Global Witness also obtained copies of cheques paid out of TNO’s account in Barclays Bank and BNP in Paris to buy, among other things: a Gulf Stream jet ($33 million), three Bugatti Veyron’s (1 for Paris, 1 for California, and a deposit for the 3rd car) at $1.3M each, two Rolls Royce Phantom’s ($350,000 each), four Ferraris ($240,000 each) a Bentley Arnage ($240,000), a 200 foot yacht, and speedboats. His father, President Obiang, was said to have paid $2.6M for a mansion in Maryland suburbs that has 10 bathrooms, seven fireplaces, and an indoor pool in 1979 and another house in the same area for $1.15M the next year.

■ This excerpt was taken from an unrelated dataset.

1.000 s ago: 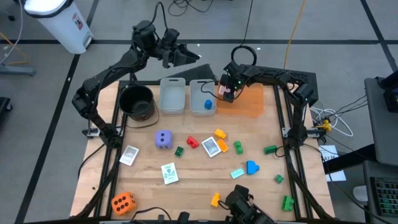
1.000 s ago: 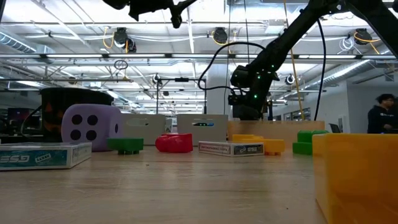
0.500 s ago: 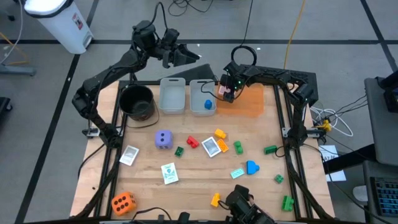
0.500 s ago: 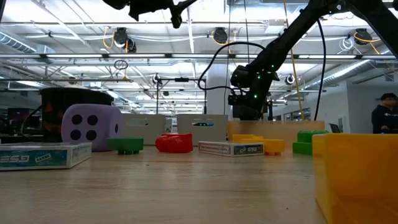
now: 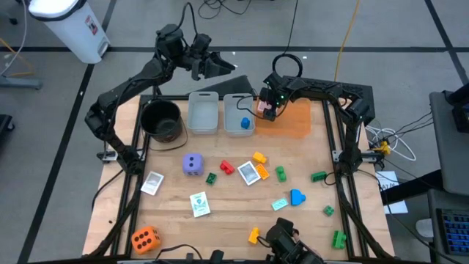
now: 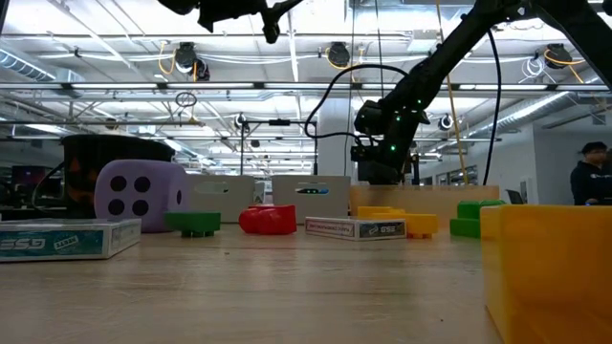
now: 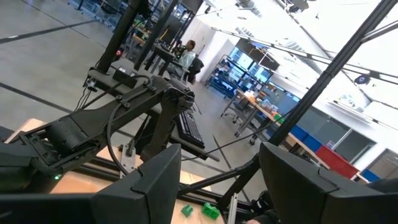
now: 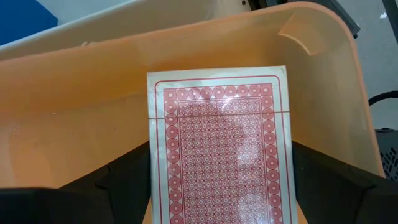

Equatorial Guinea, fuelled by large oil and gas revenues, is a country that enjoys a per capita income of $37,200, higher than the Philippines and one of the highest in the world. Yet 77% of its population live in poverty, 35% die before age of 40, and 57% lack access to drinking water. A US State Department report in 2009 also documented unlawful killings by security forces, government sanctioned kidnappings, systematic torture of prisoners, arbitrary arrests, government corruption, and restrictions of political and civil rights in the country.
If you are shocked by this data, you will be more shocked to know that as late as 2006 President Obiang went to the US and met Secretary of State Condoleeza Rice who called him a “good friend of the US”. And until today, his son TNO walks a free man and will likely succeed him as Equatorial Guinea President soon.
It seems that in some countries, it pays to be corrupt!